** Data extract follows **
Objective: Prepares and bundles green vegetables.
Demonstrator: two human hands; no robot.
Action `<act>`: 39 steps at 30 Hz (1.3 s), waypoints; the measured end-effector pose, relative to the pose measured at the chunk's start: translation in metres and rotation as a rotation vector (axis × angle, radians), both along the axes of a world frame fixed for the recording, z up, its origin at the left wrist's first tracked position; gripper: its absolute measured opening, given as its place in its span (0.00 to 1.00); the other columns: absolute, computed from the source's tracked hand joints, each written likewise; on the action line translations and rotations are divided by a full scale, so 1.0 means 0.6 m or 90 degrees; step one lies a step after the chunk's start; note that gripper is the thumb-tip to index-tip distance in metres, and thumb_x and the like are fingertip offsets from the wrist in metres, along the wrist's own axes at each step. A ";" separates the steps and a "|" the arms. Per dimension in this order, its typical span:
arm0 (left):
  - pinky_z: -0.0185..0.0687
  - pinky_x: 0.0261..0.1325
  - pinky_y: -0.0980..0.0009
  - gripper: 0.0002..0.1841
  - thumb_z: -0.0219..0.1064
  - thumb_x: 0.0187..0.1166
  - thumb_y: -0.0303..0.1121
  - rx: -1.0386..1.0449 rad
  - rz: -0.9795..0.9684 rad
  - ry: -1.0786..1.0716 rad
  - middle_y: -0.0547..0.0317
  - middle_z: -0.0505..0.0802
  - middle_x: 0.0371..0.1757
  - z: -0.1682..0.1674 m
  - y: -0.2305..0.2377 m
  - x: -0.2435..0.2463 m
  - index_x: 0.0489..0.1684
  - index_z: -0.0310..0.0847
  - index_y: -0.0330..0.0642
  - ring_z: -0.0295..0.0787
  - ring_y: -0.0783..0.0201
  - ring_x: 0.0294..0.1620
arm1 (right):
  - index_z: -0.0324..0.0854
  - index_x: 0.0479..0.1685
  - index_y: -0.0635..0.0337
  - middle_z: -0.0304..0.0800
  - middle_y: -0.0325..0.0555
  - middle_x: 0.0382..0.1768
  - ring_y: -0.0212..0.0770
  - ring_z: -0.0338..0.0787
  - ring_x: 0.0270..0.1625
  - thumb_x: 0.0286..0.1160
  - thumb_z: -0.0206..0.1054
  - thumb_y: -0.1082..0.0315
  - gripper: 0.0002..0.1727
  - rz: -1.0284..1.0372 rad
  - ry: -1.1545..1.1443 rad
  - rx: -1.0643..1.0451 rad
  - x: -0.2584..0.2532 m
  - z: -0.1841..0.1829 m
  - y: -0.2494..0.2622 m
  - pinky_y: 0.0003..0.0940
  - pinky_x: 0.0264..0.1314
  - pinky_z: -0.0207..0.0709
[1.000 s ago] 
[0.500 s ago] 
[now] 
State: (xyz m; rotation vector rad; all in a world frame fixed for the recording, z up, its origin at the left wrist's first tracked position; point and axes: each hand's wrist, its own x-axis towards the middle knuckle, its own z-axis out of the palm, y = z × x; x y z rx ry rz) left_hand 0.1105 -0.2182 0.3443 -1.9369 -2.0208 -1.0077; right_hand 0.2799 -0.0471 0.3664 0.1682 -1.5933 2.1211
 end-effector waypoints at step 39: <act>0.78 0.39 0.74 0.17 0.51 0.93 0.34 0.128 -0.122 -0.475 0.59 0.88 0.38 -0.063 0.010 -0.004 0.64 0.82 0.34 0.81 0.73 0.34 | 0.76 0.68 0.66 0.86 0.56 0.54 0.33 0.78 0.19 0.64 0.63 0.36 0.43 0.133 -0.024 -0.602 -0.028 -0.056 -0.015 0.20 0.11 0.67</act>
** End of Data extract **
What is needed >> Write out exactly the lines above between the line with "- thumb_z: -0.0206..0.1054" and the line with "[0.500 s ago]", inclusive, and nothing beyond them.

Task response >>
  - thumb_z: -0.0206..0.1054
  - thumb_y: -0.1082..0.0315
  - gripper: 0.0002..0.1727
  - rz: -1.0284..1.0372 rad
  - ry: -1.1545..1.1443 rad
  - rx: -1.0643..1.0451 rad
  - x: -0.2584..0.2532 m
  - z: -0.1841..0.1829 m
  - y: -0.2494..0.2622 m
  - pinky_y: 0.0003..0.0940
  - pinky_x: 0.0264..0.1314
  - pinky_z: -0.0207..0.0709
[1.000 s ago] 
[0.500 s ago] 

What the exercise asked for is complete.